> **TASK ITEM**
Once you find the line containing "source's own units" in the data below, copy it and each following line exactly, up to and including the line containing "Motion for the", and nothing else.

> **COLLECTED MATERIAL**

···

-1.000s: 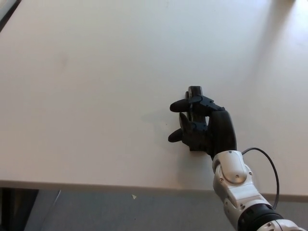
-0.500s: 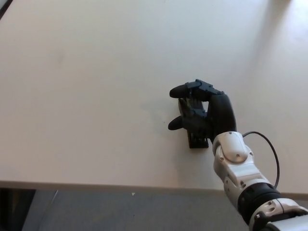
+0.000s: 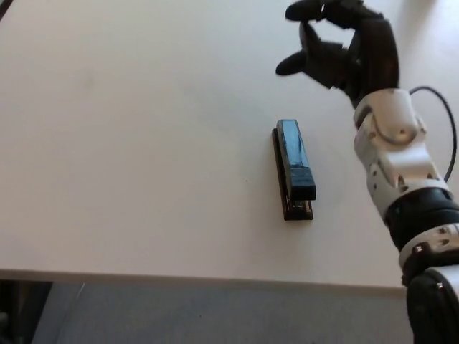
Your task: The robot uses its right hand to press on the stapler that is in the middle of the desk
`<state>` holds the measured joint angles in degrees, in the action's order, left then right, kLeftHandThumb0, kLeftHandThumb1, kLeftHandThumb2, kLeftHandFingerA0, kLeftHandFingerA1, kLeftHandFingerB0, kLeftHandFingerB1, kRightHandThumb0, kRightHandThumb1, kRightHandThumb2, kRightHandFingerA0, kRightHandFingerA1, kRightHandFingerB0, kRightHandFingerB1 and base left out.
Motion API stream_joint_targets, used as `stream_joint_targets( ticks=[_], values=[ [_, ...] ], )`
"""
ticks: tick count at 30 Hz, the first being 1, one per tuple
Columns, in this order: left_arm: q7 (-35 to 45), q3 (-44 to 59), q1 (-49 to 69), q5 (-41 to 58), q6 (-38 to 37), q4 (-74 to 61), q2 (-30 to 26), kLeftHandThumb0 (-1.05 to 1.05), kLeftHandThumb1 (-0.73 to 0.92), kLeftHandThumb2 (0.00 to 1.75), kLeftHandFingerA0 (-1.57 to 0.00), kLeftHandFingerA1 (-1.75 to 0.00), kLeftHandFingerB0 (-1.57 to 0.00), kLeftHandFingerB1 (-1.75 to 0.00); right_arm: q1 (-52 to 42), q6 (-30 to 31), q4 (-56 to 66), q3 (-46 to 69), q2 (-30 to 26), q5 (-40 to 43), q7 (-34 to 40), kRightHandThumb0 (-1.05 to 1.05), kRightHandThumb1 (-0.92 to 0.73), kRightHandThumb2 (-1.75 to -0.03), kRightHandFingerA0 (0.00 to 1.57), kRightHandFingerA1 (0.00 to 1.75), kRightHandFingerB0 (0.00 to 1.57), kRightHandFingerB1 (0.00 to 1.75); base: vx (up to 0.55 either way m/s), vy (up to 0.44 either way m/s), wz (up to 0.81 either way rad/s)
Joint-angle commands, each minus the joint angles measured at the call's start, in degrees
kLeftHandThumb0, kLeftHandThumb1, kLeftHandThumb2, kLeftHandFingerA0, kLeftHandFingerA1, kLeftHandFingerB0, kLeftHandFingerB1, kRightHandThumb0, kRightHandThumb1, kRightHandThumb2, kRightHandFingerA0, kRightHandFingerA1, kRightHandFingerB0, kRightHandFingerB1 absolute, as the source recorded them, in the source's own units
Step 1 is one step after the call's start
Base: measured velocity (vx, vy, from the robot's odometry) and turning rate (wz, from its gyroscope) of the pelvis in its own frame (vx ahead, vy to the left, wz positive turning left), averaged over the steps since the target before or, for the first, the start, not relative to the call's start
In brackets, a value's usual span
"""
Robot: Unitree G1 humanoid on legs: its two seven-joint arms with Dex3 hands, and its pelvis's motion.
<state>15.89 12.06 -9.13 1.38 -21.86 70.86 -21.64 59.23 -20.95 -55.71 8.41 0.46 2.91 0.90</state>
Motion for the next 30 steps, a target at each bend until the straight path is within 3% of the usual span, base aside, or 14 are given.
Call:
stream_joint_targets(
  ticks=[1, 5, 6, 7, 11, 12, 13, 16, 19, 24, 27, 28, 29, 30],
  values=[
    [0.3, 0.3, -0.6, 0.3, 1.3, 0.6, -1.5, -0.74, 0.75, 1.05, -0.07, -0.43, -0.09, -0.32, 2.4, 4.5, 4.6, 2.8, -7.1, 2.7, -2.8, -0.15, -0.80, -0.69, 1.29, 0.85, 0.71, 1.08, 0.00, 0.000, 0.00],
    [-0.2, 0.5, -1.0, 0.4, 1.4, 0.6, -1.6, -0.71, 0.74, 1.05, -0.06, -0.43, -0.07, -0.34, 1.1, 6.9, 11.2, 3.9, -13.0, 1.8, -2.1, -0.14, -0.78, -0.74, 1.19, 0.86, 0.69, 1.14, 0.00, 0.000, 0.00],
    [0.0, 0.6, -1.1, 0.6, 1.4, 0.6, -1.6, -0.72, 0.92, 0.71, -0.14, -0.32, -0.11, -0.23, 0.1, 8.8, 14.2, 5.4, -14.8, 3.3, -2.6, -0.11, -0.78, -0.76, 1.18, 0.91, 0.67, 1.20, 0.00, 0.000, 0.00],
    [-0.5, 0.5, -1.1, 0.4, 1.6, 0.7, -1.6, -0.74, 0.75, 1.05, -0.07, -0.43, -0.09, -0.34, -0.9, 8.1, 13.4, 8.7, -20.0, 6.0, -6.1, -0.09, -0.74, -0.82, 1.25, 1.04, 0.67, 1.20, 0.00, 0.000, 0.00],
    [-0.5, 0.6, -1.5, 0.4, 2.0, 0.9, -2.0, -0.71, 0.74, 1.06, -0.09, -0.44, -0.03, -0.35, -2.0, 8.0, 9.5, 13.3, -27.9, 8.0, -9.7, -0.02, -0.76, -0.80, 1.23, 0.95, 0.68, 1.17, 0.00, 0.000, 0.00],
    [-0.5, 0.4, -1.5, 0.2, 2.0, 0.9, -2.0, -0.70, 0.92, 0.70, -0.14, -0.31, -0.11, -0.24, -2.9, 7.1, 8.2, 14.7, -30.3, 8.4, -10.4, 0.00, -0.77, -0.79, 1.21, 0.94, 0.66, 1.19, 0.00, 0.000, 0.00],
    [-0.2, 0.6, -1.7, 0.4, 2.2, 1.0, -2.1, -0.68, 0.92, 0.70, -0.14, -0.31, -0.11, -0.24, -3.9, 6.4, 7.4, 16.0, -32.8, 8.7, -10.9, 0.04, -0.73, -0.87, 1.22, 0.98, 0.66, 1.22, 0.00, 0.000, 0.00],
    [-0.1, 0.6, -1.9, 0.3, 2.1, 0.9, -2.5, -0.69, 0.73, 1.05, -0.07, -0.44, -0.05, -0.35, -7.8, 6.8, 7.6, 20.6, -38.5, 10.6, -12.2, -0.05, -0.52, -1.09, 1.26, 1.00, 0.72, 1.30, 0.00, 0.000, 0.00],
    [-0.1, 0.5, -2.1, 0.2, 2.0, 0.9, -2.8, -0.73, 0.74, 1.05, -0.14, -0.46, -0.02, -0.36, -14.3, 10.7, 9.2, 25.7, -43.3, 10.1, -6.6, -0.16, -0.67, -0.81, 1.24, 0.92, 0.77, 1.05, 0.00, 0.000, 0.00],
    [-0.7, -0.4, -2.1, -0.8, 1.2, 1.0, -3.0, -0.73, 0.75, 1.06, -0.15, -0.47, 0.00, -0.36, -26.4, 12.4, 8.7, 31.6, -46.6, 10.2, -4.6, -0.13, -0.78, -0.70, 1.18, 0.86, 0.76, 0.96, 0.00, 0.000, 0.00],
    [-0.7, -0.2, -2.1, -0.5, 1.5, 0.9, -3.0, -0.73, 0.79, 0.92, -0.11, -0.38, -0.10, -0.36, -34.5, 8.7, 6.4, 34.9, -45.6, 10.6, -4.5, -0.07, -0.75, -0.73, 1.06, 1.03, 0.70, 1.12, 0.00, 0.000, 0.00],
    [-0.8, 0.0, -2.1, -0.3, 1.6, 0.9, -2.9, -0.34, 0.58, 1.12, -0.01, -0.47, 0.00, -0.46, -36.8, 8.8, 5.6, 35.8, -45.2, 10.8, -4.3, -0.08, -0.75, -0.73, 1.03, 1.07, 0.69, 1.11, 0.00, 0.000, 0.00],
    [-0.5, -0.2, -2.0, -0.4, 1.4, 0.9, -3.0, -0.69, 0.92, 0.69, -0.18, -0.32, -0.11, -0.26, -38.8, 7.9, 4.6, 36.7, -44.7, 11.1, -4.0, -0.07, -0.77, -0.70, 1.02, 1.13, 0.72, 1.11, 0.00, 0.000, 0.00],
    [-0.5, -0.2, -2.0, -0.5, 1.5, 1.0, -3.1, -0.70, 0.92, 0.68, -0.18, -0.31, -0.11, -0.25, -41.6, 6.5, 3.3, 37.8, -43.8, 11.8, -4.8, -0.10, -0.79, -0.68, 1.05, 1.08, 0.67, 1.18, 0.00, 0.000, 0.00]
  ],
)
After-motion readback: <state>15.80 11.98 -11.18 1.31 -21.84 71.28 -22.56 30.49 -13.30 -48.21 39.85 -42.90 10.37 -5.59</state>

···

> **WRITTEN REPLY**
kLeftHandThumb0, kLeftHandThumb1, kLeftHandThumb2, kLeftHandFingerA0, kLeftHandFingerA1, kLeftHandFingerB0, kLeftHandFingerB1, kRightHandThumb0, kRightHandThumb1, kRightHandThumb2, kRightHandFingerA0, kRightHandFingerA1, kRightHandFingerB0, kRightHandFingerB1 absolute, as the source recorded them, in the source's own units
Step 1 is one step after the call's start
Base: measured velocity (vx, vy, from the robot's odometry) and turning rate (wz, from its gyroscope) of the pelvis in its own frame (vx ahead, vy to the left, wz positive turning left), averaged over the steps since the target before or, for the first, the start, not relative to the call's start
In brackets, a value's usual span
"""
Robot: Unitree G1 humanoid on legs: its two seven-joint arms with Dex3 hands, and its pelvis's motion.
<state>15.89 12.06 -9.13 1.38 -21.86 70.86 -21.64 59.23 -20.95 -55.71 8.41 0.46 2.91 0.90</state>
Motion for the next 30 steps, a target at each bend until the straight path is within 3% of the usual span, base aside, or 14 are given.

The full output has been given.